Khalid Baheyeldin kb at 2bits.com
Thu Dec 2 23:15:35 EST 2010


On Thu, Dec 2, 2010 at 10:45 PM, unsolicited <unsolicited at swiz.ca> wrote:

> Khalid Baheyeldin wrote, On 12/02/2010 5:28 PM:
>
>  I have a slightly off topic question.
>>
>> One of the test servers I use has died (symptoms below). The other
>> two I have will make do until I have this one fixed. The data on it is not
>> crucial by the way.
>>
>> The server is actually an Acer quad core desktop.
>>
>> The symptoms vary from having nothing on the monitor, to booting hanging
>> at "scanning for USB devices" (before trying to read the disk), to booting
>> and
>> working well only to hang up suddenly after a few minutes.
>>
>> So it could be a mother board issue, not a disk drive.
>>
>> This PC is out of warranty, so sending it to Acer themselves is not
>> a viable option.
>>
>> My question is can anyone recommend some competent and reputable local
>> outfit that would  troubleshoot and fix this PC at a reasonable price?
>> Knowledge of Linux may help (so that they don't mistake it for a software
>> issue), but not required.
>>
>
> IMO, not worth it, but that's just me / my skill set.
>
> Sounds like you experience the problem pre-OS, so you could pull the disk
> before sending it in, if you do so. i.e. Take Linux off the table for them.
> If this is true, you could use a live cd (without the hard drive) and you've
> set up an appropriate problem demonstration environment for anyone to work
> on. (Just pull the drive cable off the motherboard, for the moment.)
>
> It would seem prudent to do some diagnosis yourself beforehand. [I suspect
> you'll find it without too much trouble, thus my opinion that it's not worth
> taking it in. You will have solved it yourself.]
>
> You do not say whether there are any cards in this, to know the scope of
> the potential problem set. i.e. You'll have a power supply with wires to the
> motherboard, drives connected, memory in. Don't know if video / network is
> on board. You could set the bios to ignore keyboard / disk errors, leave the
> mouse and keyboard off, and see if the problem still occurs (taking those
> devices off the table).
>
> Aside from the above, I think I'd suggest running memtest on it overnight,
> perhaps from a live cd with memtest as a boot option. (If memtest shows you
> the problem, take out all the memory, put them back in one by one, rerunning
> memtest until the problem reoccurs. Once it does, proceed with any remaining
> memory sticks, testing.)
>
> My guess is you'll find problems still occur with no drives and nothing
> else on the motherboard but one stick of memory - at which point you go down
> to Canada Computer, buy an equivalent motherboard (in terms of cpu & memory
> type, latest and greatest, otherwise), swap it in, and get on with your day.
>
> I get that you may not be comfortable with playing around with hardware, or
> have the time - but for this diagnosis you can spend a few minutes every so
> often, or have someone else do so - being charged throughout.
>
> If you're comfortable with doing this, it makes an argument for buying
> computers two at a time. e.g. In this case, if you had two, you could test
> Lori's PS possibility. [He may be right, but it needn't be heat - it could
> be one voltage line sufficiently off - what is it, 3.3v?, 5v? for USB lines?
> And if it's not a PS USB line problem, and it's the USB chip itself, you're
> looking at a new MB anyways.]
>
> HTH. GL&HF!


Thanks for the pointers.

I am comfortable fiddling with PC hardware.

The issues are

a) lack of time to dedicated to troubleshooting this, specially with the
schedule ahead.

b) I don't have a proper diagnostics setup (power supply, monitor, ...etc.).
In fact there are only 2 monitors in the entire home, one for the server,
and the other for the print server/scanner. Neither have enough
power/network/... connections. So it becomes very hard to troubleshoot
something like this.

Been thinking of a KVM for a while, but never got to it.

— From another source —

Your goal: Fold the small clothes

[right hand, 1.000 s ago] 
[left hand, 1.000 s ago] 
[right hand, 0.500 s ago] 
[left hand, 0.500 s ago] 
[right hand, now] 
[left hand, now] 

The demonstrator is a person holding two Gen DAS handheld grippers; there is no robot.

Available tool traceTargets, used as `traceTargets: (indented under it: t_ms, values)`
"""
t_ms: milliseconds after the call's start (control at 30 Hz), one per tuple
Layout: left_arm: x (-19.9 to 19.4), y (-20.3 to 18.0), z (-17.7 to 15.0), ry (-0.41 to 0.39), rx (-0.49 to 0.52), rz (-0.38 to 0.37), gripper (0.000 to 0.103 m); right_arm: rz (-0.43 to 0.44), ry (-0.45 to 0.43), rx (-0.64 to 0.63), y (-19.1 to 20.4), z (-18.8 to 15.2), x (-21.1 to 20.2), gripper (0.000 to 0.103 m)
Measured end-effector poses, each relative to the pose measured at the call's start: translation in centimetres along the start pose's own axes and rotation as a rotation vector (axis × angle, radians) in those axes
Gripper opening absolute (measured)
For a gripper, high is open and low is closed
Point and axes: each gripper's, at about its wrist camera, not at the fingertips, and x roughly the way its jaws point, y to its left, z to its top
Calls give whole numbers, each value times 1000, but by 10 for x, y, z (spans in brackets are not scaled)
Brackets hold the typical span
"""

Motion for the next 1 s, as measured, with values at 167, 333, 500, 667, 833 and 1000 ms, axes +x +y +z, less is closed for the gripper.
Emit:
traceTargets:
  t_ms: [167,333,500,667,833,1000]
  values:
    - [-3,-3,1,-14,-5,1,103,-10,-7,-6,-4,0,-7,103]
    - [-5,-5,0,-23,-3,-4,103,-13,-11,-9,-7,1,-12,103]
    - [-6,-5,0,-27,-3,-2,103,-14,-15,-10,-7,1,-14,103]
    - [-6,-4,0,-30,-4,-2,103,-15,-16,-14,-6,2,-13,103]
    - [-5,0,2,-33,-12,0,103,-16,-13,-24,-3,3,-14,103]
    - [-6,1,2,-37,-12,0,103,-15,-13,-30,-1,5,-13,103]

And yes, I bought 2 of this model. The other ones is still fine, and taking
over the responsibilities from that one (mainly load testing, ...etc.). But
now, it will be 2 with the guts open ...etc.

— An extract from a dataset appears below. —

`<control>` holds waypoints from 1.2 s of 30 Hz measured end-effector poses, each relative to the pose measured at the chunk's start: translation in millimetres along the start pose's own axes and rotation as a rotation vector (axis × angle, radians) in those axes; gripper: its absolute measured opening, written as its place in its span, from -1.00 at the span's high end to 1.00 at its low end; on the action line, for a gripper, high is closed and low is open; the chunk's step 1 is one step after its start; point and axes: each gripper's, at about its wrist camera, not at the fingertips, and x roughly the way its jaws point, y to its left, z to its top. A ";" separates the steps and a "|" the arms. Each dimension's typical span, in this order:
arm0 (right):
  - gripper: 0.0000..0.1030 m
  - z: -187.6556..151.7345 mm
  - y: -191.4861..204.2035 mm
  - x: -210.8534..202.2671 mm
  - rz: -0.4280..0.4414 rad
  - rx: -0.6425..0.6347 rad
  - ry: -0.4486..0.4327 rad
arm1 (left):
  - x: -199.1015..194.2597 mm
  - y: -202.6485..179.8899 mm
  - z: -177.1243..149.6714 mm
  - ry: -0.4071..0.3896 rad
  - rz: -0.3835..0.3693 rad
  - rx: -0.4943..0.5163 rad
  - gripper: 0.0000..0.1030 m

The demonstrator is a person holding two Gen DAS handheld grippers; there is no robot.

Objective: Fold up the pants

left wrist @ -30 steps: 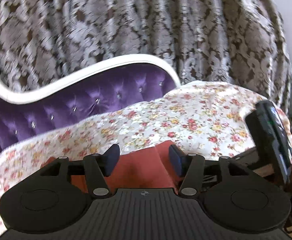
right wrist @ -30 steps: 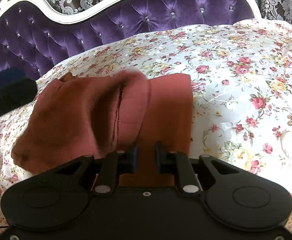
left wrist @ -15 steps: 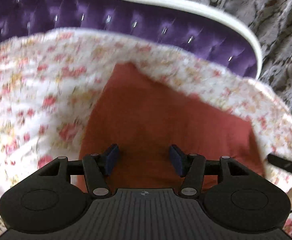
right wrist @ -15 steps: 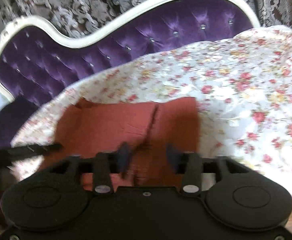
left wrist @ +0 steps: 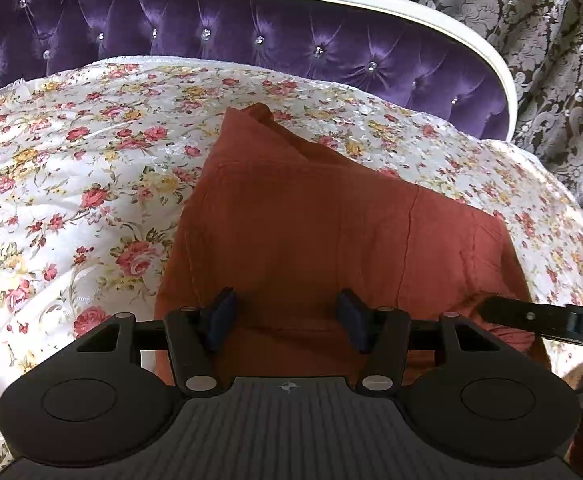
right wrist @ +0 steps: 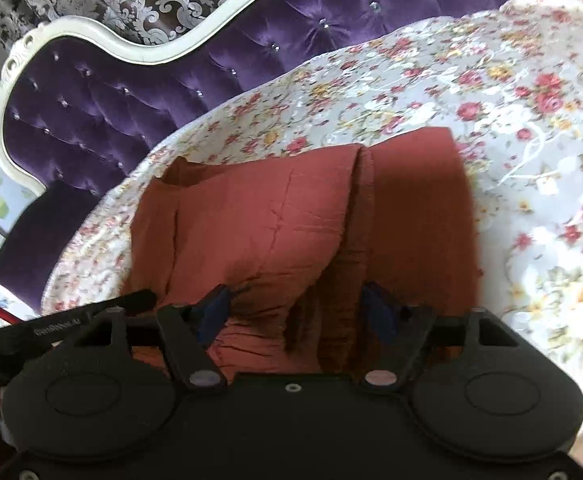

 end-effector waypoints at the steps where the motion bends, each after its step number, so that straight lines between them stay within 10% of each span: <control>1: 0.19 0.7 -1.4 0.5 0.011 0.007 0.005 | -0.5 0.4 0.8 -0.003 -0.005 -0.002 -0.05; 4: 0.56 3.8 5.1 -7.0 0.063 -0.006 -0.018 | -5.9 3.5 5.8 -0.027 -0.004 -0.017 -0.05; 10: 0.60 8.2 66.0 -72.4 -0.006 -0.325 -0.237 | -35.0 9.4 23.0 -0.134 0.030 -0.042 -0.05; 13: 0.60 9.7 49.9 -73.9 -0.125 -0.317 -0.209 | -32.9 5.1 27.0 -0.130 0.038 -0.032 -0.06; 18: 0.40 -1.9 9.9 -29.4 -0.235 -0.249 -0.015 | -7.6 -5.1 20.2 -0.054 0.035 0.004 -0.06; 26: 0.04 20.9 22.6 -69.7 -0.325 -0.275 -0.119 | 12.9 7.1 0.2 0.023 0.059 0.000 -0.15; 36: 0.04 71.0 92.2 -5.4 0.013 -0.508 -0.128 | 11.8 24.7 27.6 -0.054 0.080 -0.062 -0.15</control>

There are no additional cards in that machine. Never opened from the minute
I purchased it new.

And it does not reach the stage where it attempts to read media (CD or disk)
most of the time. Just hangs in the BIOS saying scanning for USB devices.
The one time it booted (when I carried it upstairs), it did go to the disk
and loaded, and then locked up after I was running some Linux commands.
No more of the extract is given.